Stored dataset items
#####

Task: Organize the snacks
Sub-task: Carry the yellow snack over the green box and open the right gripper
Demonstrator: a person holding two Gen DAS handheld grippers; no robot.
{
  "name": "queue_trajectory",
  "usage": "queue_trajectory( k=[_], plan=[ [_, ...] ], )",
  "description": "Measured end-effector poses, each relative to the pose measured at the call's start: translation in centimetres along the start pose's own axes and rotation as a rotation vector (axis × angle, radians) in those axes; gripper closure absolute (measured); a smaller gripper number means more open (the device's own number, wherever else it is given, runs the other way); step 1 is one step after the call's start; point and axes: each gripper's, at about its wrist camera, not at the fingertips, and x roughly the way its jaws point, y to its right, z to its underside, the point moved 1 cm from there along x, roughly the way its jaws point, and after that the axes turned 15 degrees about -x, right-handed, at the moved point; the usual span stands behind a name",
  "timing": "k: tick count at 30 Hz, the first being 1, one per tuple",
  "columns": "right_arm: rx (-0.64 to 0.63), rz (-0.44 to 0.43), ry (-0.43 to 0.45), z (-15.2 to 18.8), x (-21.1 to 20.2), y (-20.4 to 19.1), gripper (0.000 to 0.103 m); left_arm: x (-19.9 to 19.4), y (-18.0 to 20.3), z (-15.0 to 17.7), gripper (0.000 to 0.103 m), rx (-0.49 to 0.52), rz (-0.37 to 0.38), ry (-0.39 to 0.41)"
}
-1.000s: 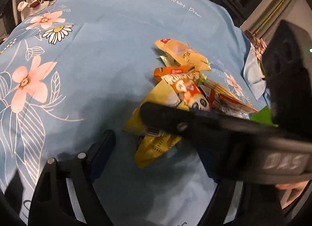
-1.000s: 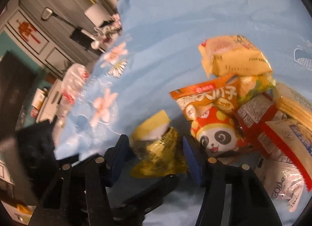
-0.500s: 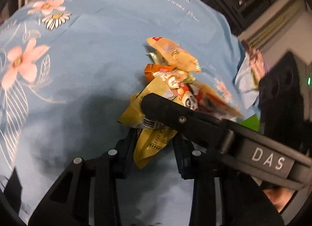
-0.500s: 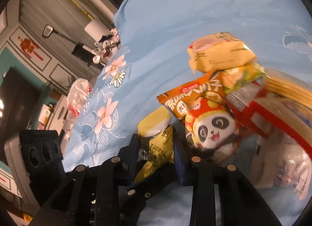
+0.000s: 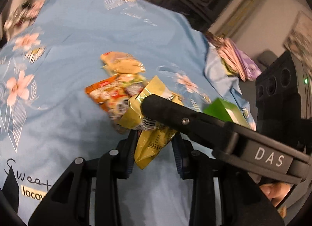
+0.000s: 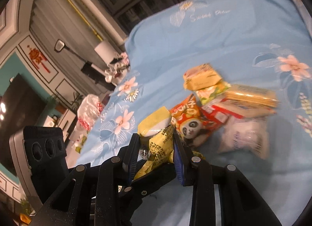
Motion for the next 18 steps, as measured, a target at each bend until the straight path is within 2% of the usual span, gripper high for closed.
queue_trajectory(
  k=[5, 8, 11, 13, 18],
  plan=[
    [0.067, 0.047, 0.102, 2.2, -5.2, 0.8, 0.068, 0.1, 3.7, 2.3, 0.070, 0.117, 0.046, -0.041],
    [0.148, 0.061, 0.162, 3.6, -7.0, 2.2, 0.068, 1.5, 6.1, 3.2, 0.070, 0.161, 0.033, -0.060],
    [0.206, 0.135, 0.224, 4.9, -8.8, 3.4, 0.068, 3.0, 8.1, 3.6, 0.070, 0.187, 0.027, -0.099],
    [0.243, 0.168, 0.236, 5.3, -10.0, 4.4, 0.068, 4.0, 9.6, 4.1, 0.070, 0.230, 0.030, -0.110],
    [0.185, 0.304, 0.249, 5.3, -13.6, 5.6, 0.068, 5.7, 13.8, 5.4, 0.070, 0.308, 0.076, -0.137]
  ],
)
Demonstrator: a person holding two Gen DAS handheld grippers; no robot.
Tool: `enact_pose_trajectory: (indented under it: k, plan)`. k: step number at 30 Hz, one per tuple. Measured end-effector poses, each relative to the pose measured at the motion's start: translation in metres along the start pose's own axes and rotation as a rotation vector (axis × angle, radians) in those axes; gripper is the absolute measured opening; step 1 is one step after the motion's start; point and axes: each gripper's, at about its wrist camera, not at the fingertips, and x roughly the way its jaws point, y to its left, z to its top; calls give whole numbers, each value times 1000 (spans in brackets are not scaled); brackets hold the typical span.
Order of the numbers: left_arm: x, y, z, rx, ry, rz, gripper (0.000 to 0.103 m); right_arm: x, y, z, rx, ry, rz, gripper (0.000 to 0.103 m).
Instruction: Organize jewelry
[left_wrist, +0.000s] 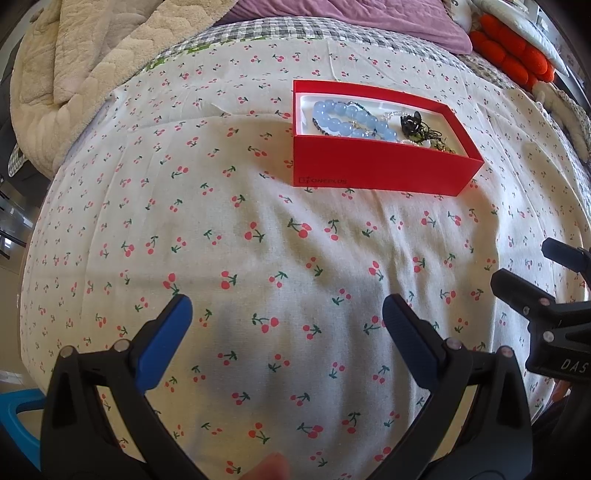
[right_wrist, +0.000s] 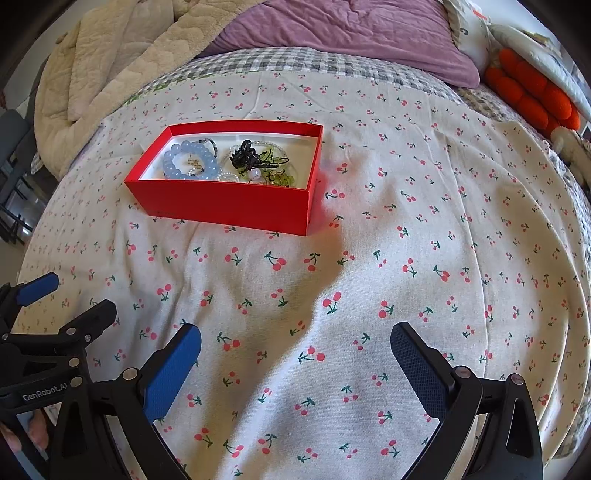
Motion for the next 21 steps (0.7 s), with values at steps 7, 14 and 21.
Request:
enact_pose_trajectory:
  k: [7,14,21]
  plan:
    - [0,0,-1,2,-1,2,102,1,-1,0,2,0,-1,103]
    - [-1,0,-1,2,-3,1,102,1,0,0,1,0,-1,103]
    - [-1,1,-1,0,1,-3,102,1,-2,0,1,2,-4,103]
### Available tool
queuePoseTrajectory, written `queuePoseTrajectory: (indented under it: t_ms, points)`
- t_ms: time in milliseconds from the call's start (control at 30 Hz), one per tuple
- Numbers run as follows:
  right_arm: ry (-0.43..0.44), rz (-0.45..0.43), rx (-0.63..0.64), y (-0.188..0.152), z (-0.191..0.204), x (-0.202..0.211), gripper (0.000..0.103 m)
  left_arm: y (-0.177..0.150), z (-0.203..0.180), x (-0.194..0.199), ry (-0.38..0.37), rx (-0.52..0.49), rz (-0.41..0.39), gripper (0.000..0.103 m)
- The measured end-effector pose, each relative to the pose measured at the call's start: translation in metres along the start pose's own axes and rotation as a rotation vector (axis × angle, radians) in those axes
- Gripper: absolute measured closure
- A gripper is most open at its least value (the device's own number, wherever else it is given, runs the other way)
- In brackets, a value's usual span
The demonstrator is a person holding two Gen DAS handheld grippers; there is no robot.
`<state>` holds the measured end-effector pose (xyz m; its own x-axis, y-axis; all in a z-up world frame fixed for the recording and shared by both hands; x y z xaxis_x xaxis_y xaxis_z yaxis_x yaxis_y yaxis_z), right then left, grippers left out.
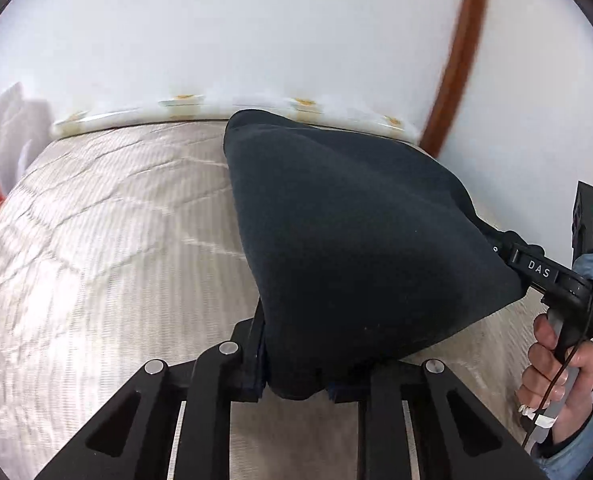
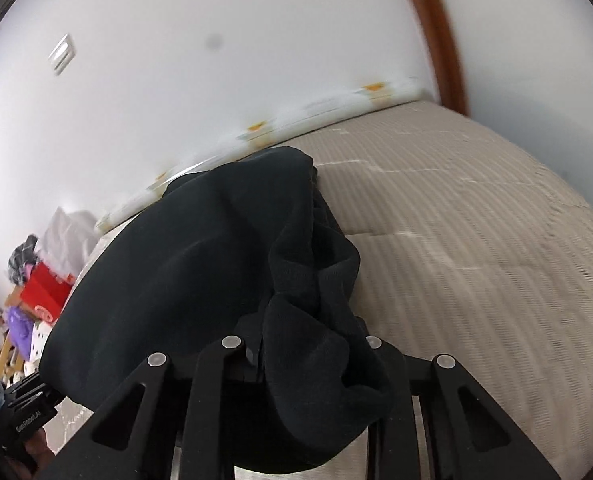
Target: Fold small clothes
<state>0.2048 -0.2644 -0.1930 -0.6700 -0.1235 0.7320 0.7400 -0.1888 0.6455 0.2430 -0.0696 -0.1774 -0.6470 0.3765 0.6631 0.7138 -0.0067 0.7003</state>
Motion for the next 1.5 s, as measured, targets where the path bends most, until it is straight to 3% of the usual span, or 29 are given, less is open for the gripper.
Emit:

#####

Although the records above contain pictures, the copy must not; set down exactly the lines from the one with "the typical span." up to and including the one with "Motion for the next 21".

Tool: `enact_pose_trajectory: (indented under it: k, plan)`. k: step number at 30 Hz, one per tuple. Measured end-effector poses, each relative to the pose measured at the motion's start: translation in metres along the start pose's own axes and rotation as a rotation vector (axis × angle, radians) in those axes; gripper is the absolute measured opening; step 1 is one step after the motion's start; point and axes: each gripper's, at about its wrist camera, not at the fingertips, and x roughly the way its jaws point, y to its left, z to its top; calls give whole numbers, each value times 1000 (spans in brackets are not scaled); brackets hold the typical span.
Order of the numbers: left_arm: x, y, z, rx, ry, rz, gripper (0.000 to 0.103 m); right_arm: x, y, z, rx, ry, rz, gripper (0.000 to 0.103 m).
Instruction: Organize jewelry
[left_wrist, +0.000s] 
[right_wrist, +0.000s] 
Motion for the next 21 steps (0.7 s), with values at steps 7, 14 and 21.

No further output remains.